Further confounding efforts to figure out what tonight’s results will be is the fact that in the two prior GOP caucuses, the Republican field included the perfect Nevada candidate: Mitt Romney. Mormon, moderate, and pro-business, Romney was a triple play with the state’s Republicans.

Who stands to inherent the quarter of the electorate that is expected to be Mormon? Romney claimed 88 percent of their votes last time. Where will the state’s substantial libertarian-leaning population end up? Rep. Ron Paul notched an impressive 19 percent of the vote here in 2012. Will evangelical Christians, a minority in the state GOP, turn out to vote, and if so, for whom?

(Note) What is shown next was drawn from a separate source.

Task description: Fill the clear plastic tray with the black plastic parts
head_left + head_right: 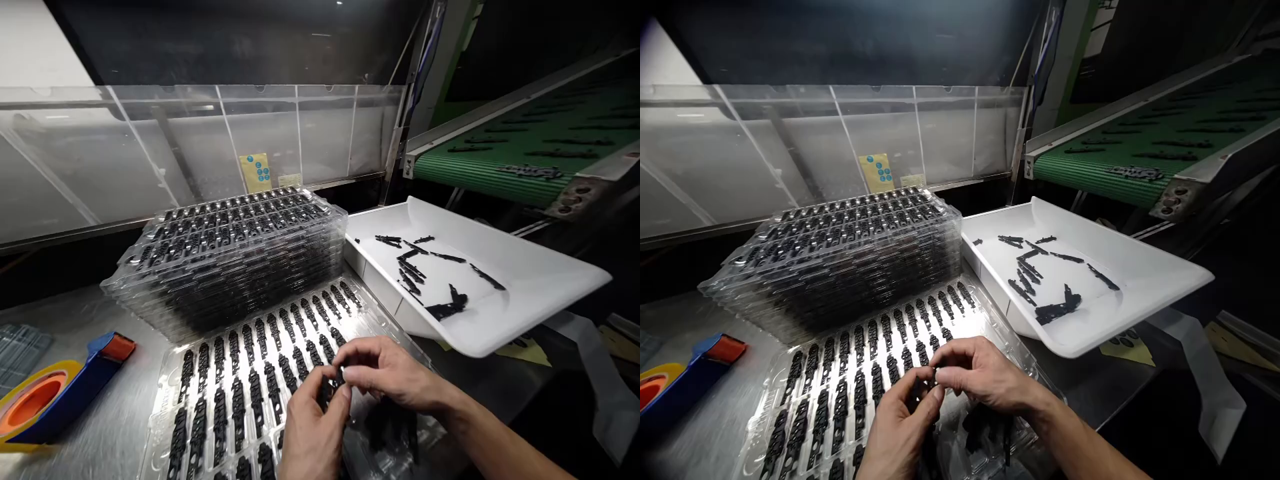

With so many mysteries,  it’s time to go to the map.

Nevada Caucus:
–30 total delegates, proportionally allocated to candidates with more than 3.33 percent of the popular vote
–10 at-large delegates plus 3 automatic
–12 congressional district delegates, 3 from each of the 4 districts
–5 bonus delegates
–Closed caucus
–32,965 caucus participants in 2012
–Mitt Romney, 50 percent; Newt Gingrich, 21 percent; Ron Paul, 19 percent; Rick Santorum, 10 percent
–Caucus will take place between 8 p.m. and 11 p.m. ET

[Watch Fox: Megyn Kelly and Bret Baier bring you the latest as the results come in from Nevada at 11 p.m. ET]

VEGAS, BABY
More than two-thirds of Nevada’s population lives here in Clark County, and it accounted for a little more than half of the total Republican caucus turnout in 2012. Las Vegas and its sprawling desert suburbs aren’t all the marbles for this contest, but no one can win in the silver state without a strong showing here.

Once a booming place with endless real estate opportunities and a diversifying economy, the past ten years have been harder on Clark County than most places in the country. Foreclosures, setbacks for the gambling industry and a series of failed economic development projects left the county in a lurch.

Along the way, the county saw its politics shift from a Democratic tilt to a deep-blue hue.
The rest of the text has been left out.